さぁ、女王様のお通りである。リバティアイランド。おそらく世代でいちばん強い馬だと思っていた春。この夏を過ごしてどこまで体を大きくして出てくるのか。いや、デビューから一貫して数字が変わらないから自分で体を造りあげるタイプなのか。いずれにしろパドックでその姿を見るのを楽しみに待ちたい。

何せ桜花賞が圧巻。あの落ちついた競馬っぷりは鞍上がこの馬の能力を微塵も疑っていないからこそ。凄いエンジンを持っていると想像する。まして2000もあるこの距離なら無事に3冠は達成する筈。

当然にオークスで2着のハーパー。春よりパワーアップして女王にどこまで迫れるか。秋をいい形で迎えたマスクトディーヴァとモリアーナ。共にインパクトの強い戦いぶりであった。さらに前進あるのか。

夏に輝いたドゥーラは馬体を戻してこれるか。馬券をちょこっと買いたい相手はシランケドにシンリョクカ。人気以上に仕事をするタイプだ。

【毎日王冠の回顧】

23年10月8日(日)東京11R 毎日王冠(G1)芝1800m)
  • エルトンバローズ
  • (牡3、栗東・杉山厩舎)
  • 父:ディープブリランテ
  • 母:ショウナンカラット
  • 母父:ブライアンズタイム


終わってみれば、伸びゆく3歳馬が勝って、2,3着にGⅠ馬が迫った。そんな構図なのだが、直線のあと400からの攻防が手に汗握るほどに面白い追い合いでの決着となった。

完璧に乗れて最高の結果を出したエルトンバローズと西村淳也J。ハナ、ハナ差の2、3着とはなったが流石の脚を見せたソングラインとシュネルマイスター。アドマイヤハダルもアタマ差での4着と大健闘なのだが、前の3頭のデッドヒートには霞む。

レースはウインカーネリアンが先頭となり1000Mを59・5とスローに落とす。そんな流れで2頭のGⅠ馬は真ん中よりも後ろ。いや、ソングラインはそんな後ろではなかったのが、遅い流れを嫌い後ろから前へと出る馬が居た。3F過ぎにはソングラインとシュネルマイスターがほぼ同じ位置になっていた。後ろにはアドマイヤハダル、最後方にはジャスティンカフェ。縦の位置が少しずつ狭まって4コーナーへと近づくが位置どりはそう変わらず。2列めの内で進めていたエルトンバローズは前が開くのを待つ。

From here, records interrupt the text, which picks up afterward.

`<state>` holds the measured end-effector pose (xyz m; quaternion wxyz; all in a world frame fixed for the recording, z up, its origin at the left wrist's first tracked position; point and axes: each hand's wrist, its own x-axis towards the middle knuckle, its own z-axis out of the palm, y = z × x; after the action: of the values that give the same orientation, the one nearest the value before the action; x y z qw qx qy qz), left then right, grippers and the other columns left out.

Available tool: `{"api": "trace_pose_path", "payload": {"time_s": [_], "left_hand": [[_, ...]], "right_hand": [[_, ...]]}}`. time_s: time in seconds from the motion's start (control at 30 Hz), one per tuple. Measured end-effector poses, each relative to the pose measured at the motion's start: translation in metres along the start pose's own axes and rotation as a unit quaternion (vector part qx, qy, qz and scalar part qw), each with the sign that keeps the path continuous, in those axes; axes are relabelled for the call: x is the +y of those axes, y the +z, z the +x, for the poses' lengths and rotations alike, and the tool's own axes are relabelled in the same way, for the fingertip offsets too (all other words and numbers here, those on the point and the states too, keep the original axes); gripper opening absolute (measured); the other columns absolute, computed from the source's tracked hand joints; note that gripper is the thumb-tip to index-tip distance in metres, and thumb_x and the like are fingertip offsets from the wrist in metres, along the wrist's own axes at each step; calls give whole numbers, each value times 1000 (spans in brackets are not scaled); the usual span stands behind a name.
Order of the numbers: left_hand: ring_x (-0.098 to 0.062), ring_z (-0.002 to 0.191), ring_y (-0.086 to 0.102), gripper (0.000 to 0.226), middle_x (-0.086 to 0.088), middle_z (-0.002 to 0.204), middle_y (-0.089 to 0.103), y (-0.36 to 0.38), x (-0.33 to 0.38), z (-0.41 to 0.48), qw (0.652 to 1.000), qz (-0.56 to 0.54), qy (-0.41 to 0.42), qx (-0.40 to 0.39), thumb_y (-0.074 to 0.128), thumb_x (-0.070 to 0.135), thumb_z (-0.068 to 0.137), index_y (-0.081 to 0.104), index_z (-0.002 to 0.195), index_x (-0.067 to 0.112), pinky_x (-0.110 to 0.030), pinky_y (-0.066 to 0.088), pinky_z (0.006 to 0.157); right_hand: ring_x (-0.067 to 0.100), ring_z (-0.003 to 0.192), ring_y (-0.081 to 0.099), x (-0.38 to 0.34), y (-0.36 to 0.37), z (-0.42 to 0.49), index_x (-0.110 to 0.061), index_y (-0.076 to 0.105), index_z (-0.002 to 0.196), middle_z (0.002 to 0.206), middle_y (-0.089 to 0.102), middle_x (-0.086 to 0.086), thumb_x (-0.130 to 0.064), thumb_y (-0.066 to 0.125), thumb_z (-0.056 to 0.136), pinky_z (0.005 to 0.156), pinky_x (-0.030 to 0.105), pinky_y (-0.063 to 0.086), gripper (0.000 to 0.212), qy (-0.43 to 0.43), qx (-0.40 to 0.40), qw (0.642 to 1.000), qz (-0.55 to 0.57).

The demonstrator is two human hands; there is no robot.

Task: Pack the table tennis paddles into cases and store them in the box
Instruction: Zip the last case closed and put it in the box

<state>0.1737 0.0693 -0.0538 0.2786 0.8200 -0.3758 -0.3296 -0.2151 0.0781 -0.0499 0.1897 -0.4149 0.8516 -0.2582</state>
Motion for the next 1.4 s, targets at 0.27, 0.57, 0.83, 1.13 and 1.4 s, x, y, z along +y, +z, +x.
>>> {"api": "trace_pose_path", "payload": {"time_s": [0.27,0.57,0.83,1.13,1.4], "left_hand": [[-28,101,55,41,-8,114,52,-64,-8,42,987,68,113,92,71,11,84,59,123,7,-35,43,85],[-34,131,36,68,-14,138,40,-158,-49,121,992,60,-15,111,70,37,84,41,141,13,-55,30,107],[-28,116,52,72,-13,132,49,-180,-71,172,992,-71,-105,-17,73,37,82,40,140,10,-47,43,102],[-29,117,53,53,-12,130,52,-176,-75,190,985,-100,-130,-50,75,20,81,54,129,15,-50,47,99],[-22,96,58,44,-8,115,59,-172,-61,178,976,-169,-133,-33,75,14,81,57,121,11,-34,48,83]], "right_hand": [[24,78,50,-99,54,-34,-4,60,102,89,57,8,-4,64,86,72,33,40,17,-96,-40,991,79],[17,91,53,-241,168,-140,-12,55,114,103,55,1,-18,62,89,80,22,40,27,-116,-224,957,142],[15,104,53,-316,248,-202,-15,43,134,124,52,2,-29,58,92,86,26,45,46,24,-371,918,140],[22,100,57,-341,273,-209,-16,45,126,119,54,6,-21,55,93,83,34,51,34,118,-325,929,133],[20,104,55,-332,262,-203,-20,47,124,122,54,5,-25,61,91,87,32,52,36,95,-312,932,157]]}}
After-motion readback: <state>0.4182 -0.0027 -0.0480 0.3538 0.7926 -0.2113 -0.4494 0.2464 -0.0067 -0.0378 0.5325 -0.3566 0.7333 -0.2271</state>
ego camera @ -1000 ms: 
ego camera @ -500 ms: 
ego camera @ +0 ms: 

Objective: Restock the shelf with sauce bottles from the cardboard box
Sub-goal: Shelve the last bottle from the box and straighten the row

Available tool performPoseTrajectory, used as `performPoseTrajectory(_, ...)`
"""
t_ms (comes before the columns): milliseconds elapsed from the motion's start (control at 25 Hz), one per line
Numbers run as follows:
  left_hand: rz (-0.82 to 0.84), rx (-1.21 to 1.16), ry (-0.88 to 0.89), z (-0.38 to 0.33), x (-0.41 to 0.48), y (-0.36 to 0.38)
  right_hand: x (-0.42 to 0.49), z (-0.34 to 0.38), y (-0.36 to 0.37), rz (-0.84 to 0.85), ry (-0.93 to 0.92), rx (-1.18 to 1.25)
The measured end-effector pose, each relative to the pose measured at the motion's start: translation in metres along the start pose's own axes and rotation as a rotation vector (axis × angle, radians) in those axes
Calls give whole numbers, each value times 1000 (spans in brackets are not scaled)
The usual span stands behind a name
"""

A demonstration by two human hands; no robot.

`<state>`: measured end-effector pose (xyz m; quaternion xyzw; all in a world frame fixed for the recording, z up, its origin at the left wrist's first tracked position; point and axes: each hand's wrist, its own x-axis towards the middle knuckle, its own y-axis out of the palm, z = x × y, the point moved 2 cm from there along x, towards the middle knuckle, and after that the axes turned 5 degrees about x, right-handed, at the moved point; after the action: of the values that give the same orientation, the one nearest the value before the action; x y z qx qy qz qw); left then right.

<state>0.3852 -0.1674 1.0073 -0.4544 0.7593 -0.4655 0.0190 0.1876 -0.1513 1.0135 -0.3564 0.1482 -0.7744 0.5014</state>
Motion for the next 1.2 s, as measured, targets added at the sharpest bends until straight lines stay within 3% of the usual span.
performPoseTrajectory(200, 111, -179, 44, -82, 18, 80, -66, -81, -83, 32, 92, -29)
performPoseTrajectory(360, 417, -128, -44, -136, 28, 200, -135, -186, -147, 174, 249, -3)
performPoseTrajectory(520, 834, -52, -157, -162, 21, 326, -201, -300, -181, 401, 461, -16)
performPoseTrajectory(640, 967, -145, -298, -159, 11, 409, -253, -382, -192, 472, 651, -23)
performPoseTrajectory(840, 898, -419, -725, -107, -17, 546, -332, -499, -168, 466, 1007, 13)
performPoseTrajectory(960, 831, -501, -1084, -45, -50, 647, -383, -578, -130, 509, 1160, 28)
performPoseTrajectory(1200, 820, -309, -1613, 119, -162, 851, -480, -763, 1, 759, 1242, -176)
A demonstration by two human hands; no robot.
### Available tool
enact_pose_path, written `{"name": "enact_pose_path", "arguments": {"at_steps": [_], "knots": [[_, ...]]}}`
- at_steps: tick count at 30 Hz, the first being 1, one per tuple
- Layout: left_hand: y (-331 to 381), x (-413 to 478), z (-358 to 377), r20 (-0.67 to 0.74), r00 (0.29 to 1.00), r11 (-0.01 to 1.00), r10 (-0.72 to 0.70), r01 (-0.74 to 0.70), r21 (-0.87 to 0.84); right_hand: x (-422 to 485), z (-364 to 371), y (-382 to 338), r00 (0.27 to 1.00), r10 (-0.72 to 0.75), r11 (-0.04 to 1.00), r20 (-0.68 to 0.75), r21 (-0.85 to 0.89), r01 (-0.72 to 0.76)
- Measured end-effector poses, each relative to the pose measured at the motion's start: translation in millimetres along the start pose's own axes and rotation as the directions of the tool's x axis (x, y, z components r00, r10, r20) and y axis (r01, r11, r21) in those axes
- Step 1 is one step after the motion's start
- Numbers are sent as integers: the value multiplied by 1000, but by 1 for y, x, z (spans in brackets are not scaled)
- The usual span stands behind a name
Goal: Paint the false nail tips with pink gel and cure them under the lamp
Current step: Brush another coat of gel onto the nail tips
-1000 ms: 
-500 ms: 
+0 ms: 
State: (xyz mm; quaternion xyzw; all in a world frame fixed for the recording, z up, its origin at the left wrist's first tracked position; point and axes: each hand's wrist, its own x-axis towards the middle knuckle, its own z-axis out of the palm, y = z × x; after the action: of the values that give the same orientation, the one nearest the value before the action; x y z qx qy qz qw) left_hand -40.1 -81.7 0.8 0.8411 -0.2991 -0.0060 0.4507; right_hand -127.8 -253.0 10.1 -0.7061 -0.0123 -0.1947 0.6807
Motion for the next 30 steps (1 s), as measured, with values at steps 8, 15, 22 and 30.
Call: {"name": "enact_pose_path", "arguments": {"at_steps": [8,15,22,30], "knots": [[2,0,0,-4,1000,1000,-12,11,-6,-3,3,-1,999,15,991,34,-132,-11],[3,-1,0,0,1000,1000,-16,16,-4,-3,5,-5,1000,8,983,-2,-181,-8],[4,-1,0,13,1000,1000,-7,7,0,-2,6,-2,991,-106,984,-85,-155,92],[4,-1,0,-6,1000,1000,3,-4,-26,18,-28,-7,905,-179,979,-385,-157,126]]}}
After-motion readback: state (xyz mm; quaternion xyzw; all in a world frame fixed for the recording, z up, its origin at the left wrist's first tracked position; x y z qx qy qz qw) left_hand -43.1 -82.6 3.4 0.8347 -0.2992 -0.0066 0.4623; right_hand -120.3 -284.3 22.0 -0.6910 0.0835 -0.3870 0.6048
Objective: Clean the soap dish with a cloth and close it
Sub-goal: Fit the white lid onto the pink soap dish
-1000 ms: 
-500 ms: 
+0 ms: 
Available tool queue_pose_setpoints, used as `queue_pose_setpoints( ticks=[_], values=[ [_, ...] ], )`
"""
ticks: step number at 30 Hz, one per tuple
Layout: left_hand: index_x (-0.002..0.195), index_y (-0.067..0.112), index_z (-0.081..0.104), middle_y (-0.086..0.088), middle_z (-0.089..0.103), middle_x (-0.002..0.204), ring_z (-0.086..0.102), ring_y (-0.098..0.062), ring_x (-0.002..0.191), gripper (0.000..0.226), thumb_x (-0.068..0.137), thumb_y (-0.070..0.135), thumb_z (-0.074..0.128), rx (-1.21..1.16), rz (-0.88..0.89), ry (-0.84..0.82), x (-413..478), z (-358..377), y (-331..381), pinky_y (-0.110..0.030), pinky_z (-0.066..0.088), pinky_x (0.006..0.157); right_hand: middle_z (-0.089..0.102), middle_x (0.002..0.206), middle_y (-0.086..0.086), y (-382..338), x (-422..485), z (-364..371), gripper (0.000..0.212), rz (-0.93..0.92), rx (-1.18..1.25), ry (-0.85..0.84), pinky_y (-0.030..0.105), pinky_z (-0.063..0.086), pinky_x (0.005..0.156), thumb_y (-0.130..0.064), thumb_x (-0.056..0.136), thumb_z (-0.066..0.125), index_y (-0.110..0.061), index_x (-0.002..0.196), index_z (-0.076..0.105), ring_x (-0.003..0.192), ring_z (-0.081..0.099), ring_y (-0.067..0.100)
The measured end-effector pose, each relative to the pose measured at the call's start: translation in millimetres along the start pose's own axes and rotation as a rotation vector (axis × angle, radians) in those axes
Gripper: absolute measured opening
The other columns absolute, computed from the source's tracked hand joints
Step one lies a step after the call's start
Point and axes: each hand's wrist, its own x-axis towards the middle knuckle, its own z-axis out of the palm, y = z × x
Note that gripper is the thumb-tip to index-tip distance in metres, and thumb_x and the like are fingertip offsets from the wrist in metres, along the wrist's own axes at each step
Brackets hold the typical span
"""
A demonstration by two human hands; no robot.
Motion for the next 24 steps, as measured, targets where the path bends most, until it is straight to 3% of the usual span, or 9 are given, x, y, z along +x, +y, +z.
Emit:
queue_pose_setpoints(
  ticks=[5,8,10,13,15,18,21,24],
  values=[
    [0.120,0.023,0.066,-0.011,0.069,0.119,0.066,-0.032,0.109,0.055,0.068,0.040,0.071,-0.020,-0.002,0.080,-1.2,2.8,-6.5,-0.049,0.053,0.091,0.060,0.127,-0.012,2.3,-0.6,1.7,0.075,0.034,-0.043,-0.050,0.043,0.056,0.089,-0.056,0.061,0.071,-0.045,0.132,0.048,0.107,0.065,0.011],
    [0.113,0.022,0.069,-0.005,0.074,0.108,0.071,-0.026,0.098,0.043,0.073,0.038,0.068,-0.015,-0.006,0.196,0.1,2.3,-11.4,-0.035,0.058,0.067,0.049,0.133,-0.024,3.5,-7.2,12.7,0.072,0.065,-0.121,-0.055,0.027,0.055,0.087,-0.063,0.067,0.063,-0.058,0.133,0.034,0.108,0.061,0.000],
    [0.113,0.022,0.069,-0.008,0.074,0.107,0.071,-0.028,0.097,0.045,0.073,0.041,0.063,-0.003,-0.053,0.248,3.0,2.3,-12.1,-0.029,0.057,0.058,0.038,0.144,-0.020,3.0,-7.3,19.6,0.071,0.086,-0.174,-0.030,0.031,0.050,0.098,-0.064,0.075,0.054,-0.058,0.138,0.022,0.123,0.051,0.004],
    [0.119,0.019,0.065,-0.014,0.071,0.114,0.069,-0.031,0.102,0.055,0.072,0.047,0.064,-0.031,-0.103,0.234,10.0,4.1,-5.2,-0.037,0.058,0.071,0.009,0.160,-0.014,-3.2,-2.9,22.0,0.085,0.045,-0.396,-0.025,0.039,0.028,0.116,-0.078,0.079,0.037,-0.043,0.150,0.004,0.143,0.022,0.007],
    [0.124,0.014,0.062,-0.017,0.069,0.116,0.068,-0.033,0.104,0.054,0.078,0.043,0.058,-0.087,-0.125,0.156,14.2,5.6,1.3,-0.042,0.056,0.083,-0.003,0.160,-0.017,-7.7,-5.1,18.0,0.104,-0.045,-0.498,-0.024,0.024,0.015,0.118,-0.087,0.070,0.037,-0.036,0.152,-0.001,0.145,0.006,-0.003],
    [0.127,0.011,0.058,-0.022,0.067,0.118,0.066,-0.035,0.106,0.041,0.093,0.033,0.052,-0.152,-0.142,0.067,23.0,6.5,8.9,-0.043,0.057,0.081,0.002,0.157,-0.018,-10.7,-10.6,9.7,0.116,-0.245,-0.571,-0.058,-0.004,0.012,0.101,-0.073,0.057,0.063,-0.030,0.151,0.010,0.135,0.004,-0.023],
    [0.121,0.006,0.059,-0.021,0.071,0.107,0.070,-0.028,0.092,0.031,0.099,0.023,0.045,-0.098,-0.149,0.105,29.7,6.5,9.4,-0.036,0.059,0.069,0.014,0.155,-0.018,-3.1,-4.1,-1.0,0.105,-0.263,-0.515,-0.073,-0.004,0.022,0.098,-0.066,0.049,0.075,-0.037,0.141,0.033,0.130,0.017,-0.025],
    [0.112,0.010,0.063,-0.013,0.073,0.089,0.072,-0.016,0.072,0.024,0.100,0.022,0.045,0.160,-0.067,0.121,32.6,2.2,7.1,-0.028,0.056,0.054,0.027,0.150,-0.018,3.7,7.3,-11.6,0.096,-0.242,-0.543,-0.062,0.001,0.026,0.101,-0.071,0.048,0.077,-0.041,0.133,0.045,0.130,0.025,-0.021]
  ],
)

ソングラインとシュネルマイスターはそのまま馬群の後ろで直線へと入ってきた。あと400で後ろからのアドマイヤハダルとジャスティンカフェは大外へ追いつく。ソングラインは外にデュガが居て前も狭い。シュネルマイスターはまったく前の隙間がないあと200を前に外へ大きく進路を変えたシュネルマイスター。エルトンバローズがいちばん前に出る。アドマイヤハダルの内で前が開けたソングラインが脚を伸ばす。シュネルマイスターは大外へ出して前を追う。

完全にエルトンバローズが勝利の態勢。だがゴールが近づくにつれ外の3頭、それもアドマイヤハダルを挟んだ2頭の伸びが凄い。ゴールの瞬間は追う方の勢いが勝っていた様に思えたが、エルトンバローズが先にゴールしていた。リーディングを突っ走る杉山晴厩舎と若い人馬が躍動した瞬間であった。